手術に必要なのは、第一に抵抗因子を摘出するためのハイドラの死骸。第二に手術を受ける者の強靭な肉体が必須条件となる。
「さっきも言うたと思うけど〈EXD手術〉は他生物の因子を、力任せに人体へ埋め込むようなもんなんや。貧弱な身体に埋め込めば、因子が身体と拒絶反応を起こして、壊れてしまう。それに一度因子を埋め込めば、再度摘出することも不可能や」
補足だが、因子保有者の体に常時ベースとなった生物的特徴が現れるわけではない。
専用の因子起動剤を摂取することで初めて、外見的な特徴が現れる。蛍を筆頭とした〈こんぺき〉の乗組員たちが良い例だ。

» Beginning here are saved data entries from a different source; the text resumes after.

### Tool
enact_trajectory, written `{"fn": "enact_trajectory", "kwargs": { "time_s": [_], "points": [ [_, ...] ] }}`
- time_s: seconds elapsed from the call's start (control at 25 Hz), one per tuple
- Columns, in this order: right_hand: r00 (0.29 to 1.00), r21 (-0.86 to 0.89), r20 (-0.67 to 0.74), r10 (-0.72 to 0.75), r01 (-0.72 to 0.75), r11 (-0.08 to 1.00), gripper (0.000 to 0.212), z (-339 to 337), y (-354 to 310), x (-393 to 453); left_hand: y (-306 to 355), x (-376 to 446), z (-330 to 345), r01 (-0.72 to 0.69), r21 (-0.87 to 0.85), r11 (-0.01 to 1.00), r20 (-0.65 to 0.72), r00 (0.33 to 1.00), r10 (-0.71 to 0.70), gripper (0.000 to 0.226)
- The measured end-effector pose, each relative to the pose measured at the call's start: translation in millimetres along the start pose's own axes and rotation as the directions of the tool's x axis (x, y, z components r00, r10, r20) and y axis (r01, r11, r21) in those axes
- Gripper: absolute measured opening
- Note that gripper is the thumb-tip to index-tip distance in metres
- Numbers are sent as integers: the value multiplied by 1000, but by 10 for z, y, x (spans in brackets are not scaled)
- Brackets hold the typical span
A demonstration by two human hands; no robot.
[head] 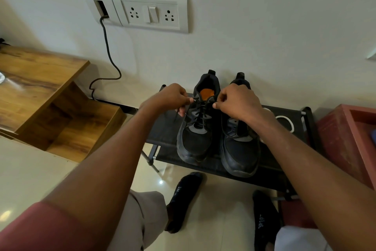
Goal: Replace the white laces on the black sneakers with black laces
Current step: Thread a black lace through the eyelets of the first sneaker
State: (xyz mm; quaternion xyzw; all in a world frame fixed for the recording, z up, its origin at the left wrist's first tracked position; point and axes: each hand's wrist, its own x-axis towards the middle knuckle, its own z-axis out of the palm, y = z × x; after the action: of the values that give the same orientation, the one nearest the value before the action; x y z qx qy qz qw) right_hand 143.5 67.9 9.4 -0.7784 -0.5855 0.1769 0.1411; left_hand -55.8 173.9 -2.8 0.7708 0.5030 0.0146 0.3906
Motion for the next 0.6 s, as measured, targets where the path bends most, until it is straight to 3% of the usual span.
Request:
{"fn": "enact_trajectory", "kwargs": {
  "time_s": [0.08, 0.16, 0.24, 0.28, 0.36, 0.4, 0.44, 0.48, 0.52, 0.6],
  "points": [
    [999, 19, 34, -17, 16, 1000, 22, -33, 11, 12, 0, -49, -79, 30, 78, 997, 47, 998, -33, 39],
    [1000, 24, 6, -20, 20, 1000, 21, -77, 27, 25, 47, -121, -211, 35, 126, 991, -9, 999, -34, 42],
    [997, 86, -62, -34, 39, 995, 12, -153, -32, -5, 161, -236, -335, -18, 47, 999, -90, 996, 22, 42],
    [994, 197, -105, -38, 58, 979, 8, -198, -94, -28, 245, -310, -390, -58, -28, 998, -129, 990, 54, 41],
    [986, 523, -168, 3, 86, 848, 8, -317, -238, -89, 398, -444, -497, -133, -165, 977, -220, 971, 95, 39],
    [982, 604, -187, 22, 97, 791, 9, -362, -277, -118, 445, -482, -543, -154, -202, 967, -268, 959, 97, 38],
    [978, 577, -208, 24, 102, 811, 11, -385, -284, -130, 462, -502, -566, -153, -204, 967, -297, 951, 87, 36],
    [976, 424, -219, 11, 85, 902, 13, -380, -259, -136, 451, -516, -570, -127, -164, 978, -297, 952, 74, 34],
    [976, 171, -217, 4, 34, 985, 14, -351, -211, -153, 416, -522, -541, -86, -89, 992, -270, 961, 59, 33],
    [974, -224, -225, -3, -49, 973, 14, -250, -138, -197, 300, -472, -405, -24, 59, 998, -172, 984, 34, 33]
  ]
}}
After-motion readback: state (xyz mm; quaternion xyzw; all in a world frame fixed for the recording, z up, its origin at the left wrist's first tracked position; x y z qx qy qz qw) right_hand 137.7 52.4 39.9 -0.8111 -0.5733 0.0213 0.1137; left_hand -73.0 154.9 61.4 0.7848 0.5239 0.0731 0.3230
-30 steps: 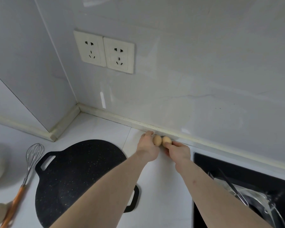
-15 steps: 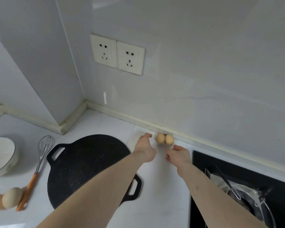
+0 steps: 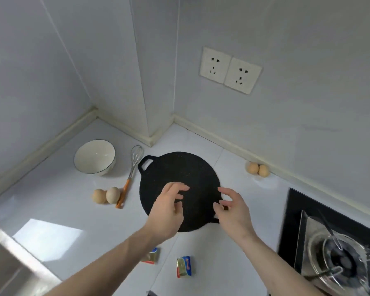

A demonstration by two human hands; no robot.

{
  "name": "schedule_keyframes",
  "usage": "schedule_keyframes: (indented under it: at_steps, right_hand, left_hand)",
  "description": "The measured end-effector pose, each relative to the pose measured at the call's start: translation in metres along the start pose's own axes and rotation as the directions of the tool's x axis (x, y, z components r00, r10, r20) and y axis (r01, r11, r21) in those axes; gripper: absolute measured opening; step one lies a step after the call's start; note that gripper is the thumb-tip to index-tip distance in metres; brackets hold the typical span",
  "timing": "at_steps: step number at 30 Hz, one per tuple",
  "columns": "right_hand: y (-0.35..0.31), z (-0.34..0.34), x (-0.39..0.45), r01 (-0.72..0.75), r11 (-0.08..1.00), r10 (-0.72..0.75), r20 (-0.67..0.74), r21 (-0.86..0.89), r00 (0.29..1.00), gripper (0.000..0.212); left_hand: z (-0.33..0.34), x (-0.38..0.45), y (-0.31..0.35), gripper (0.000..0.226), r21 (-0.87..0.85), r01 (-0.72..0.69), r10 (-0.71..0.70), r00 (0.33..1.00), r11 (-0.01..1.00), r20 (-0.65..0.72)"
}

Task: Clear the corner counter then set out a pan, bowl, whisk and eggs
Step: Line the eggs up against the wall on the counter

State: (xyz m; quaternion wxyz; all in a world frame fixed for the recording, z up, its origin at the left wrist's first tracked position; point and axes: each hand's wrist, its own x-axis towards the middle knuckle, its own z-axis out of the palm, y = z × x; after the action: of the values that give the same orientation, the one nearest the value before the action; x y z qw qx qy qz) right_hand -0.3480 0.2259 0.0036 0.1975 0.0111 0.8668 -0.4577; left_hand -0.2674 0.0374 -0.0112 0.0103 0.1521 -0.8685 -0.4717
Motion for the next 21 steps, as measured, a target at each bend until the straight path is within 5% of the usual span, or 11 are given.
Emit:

「せやから、特務海上保安庁に入ってもまずは因子に適合するよう身体を鍛えたり、ベースにする生物を選んだり、キチンと準備する時間が必要なんよ。けど、鋼助はんの場合はそろそろ身体も仕上がった頃やろうし、このリストの中から候補くらいは決めてて欲しいなーって思って……ほら、手術を受ける場合は、ウチが申請書やら何やらも書かんとあかんやん」
「いや、申請書くらい自分で書きますから。ドクターの悪いところは、そうやって自分から、他人の仕事まで背負おうとするところですよ」
「せやけど蛍ちゃんも鋼助はんも、他の隊員さんたちだって必死に頑張ってるやで。なのに、ウチだけゆっくりするってのも、どうにも寝覚めが悪くてなぁ」
「寝覚めが悪いのは、薬物ペースト(あんなもん)を常用しているせいもあると思いますが……」
鋼助はモニター上に現れた自分のカルテと、生物リストの一覧を交互に見合わせる。特に高い適合率が期待される生物にはわざわざ赤線まで引かれていた。
アカエイ。
イセエビ。
サカマタシャチ。
タスマニアキングクラブ。
モンハナシャコ。
自分と相性の良い因子は、甲殻類が多めだろうか。
分厚い殻を発現させる性質上、甲殻類の〈EXD手術〉はどうしても動きが鈍重になりがちだ。出来るなら高い潜水能力とスピードが欲しいのだが。
「そうですね……この中ならシャチ辺りが、」
鋼助がリストの中から生物を選ぼうとした途端────艦内にアラートが響いた。
『〈みずかみ〉第八号から、救援要請。総員、至急準備されたし。繰り返す〈みずかみ〉第六号から、救援要請』
唸るようなアラートは腹の奥にまで響く。原子炉エンジンが緩やかに稼働する小さな振動はが〈こんぺき〉発艦の合図だ。